→ **WHAT TO DO**
Figure out how many lines in the records below hold the string "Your". That number alone is the answer.
#### DATA RECORDS ####
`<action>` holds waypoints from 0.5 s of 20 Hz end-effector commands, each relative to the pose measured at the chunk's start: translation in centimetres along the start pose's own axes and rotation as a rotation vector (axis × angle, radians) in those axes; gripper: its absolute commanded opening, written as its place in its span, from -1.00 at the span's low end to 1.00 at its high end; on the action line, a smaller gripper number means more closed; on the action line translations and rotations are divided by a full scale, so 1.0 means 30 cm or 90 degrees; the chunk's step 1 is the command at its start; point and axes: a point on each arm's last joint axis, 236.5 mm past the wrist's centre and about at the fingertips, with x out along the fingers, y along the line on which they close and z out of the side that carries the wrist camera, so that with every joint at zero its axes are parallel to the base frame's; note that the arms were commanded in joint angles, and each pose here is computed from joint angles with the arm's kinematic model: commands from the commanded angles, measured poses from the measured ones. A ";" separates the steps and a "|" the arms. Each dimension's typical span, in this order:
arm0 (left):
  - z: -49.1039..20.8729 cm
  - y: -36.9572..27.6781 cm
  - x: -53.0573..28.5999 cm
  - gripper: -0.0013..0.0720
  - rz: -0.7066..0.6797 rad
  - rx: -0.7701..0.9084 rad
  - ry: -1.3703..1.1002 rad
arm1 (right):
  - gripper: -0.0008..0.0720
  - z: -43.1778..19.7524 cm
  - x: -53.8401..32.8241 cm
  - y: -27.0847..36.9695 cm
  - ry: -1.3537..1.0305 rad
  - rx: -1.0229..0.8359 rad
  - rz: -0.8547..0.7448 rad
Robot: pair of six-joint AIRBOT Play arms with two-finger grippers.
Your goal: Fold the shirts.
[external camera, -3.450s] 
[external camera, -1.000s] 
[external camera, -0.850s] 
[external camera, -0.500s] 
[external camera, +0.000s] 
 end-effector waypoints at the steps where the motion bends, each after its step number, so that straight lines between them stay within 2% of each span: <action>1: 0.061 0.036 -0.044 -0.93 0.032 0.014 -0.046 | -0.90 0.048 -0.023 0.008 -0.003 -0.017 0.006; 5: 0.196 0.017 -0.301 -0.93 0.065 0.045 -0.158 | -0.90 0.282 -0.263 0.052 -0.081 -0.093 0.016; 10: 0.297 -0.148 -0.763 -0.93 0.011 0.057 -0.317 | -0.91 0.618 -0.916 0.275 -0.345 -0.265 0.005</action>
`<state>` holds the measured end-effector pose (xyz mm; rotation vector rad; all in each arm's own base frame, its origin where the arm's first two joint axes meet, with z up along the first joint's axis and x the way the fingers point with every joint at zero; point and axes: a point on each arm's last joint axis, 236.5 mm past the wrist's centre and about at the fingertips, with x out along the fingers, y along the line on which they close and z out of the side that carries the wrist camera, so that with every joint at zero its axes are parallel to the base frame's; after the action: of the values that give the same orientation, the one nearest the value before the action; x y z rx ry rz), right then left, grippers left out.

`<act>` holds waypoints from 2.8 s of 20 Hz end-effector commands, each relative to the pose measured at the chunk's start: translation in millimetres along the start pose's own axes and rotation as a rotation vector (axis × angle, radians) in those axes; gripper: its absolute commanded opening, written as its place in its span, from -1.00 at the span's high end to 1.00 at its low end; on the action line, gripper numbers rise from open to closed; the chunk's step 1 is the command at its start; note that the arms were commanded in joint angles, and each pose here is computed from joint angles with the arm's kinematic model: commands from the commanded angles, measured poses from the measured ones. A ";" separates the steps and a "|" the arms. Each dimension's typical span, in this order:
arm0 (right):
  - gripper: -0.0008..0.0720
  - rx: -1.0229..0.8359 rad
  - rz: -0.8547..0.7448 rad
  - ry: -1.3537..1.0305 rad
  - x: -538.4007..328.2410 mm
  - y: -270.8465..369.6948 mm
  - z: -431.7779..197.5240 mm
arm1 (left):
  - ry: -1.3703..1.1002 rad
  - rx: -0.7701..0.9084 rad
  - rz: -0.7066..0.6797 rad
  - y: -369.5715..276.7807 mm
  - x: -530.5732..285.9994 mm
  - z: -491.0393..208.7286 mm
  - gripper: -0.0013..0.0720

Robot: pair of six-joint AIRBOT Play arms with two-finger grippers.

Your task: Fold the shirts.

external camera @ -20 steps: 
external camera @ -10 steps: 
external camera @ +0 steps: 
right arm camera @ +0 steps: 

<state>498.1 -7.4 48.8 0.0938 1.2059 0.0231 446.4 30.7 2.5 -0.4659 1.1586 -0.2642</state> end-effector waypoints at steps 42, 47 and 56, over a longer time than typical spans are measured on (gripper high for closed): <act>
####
→ **EXPECTED OUTPUT**
2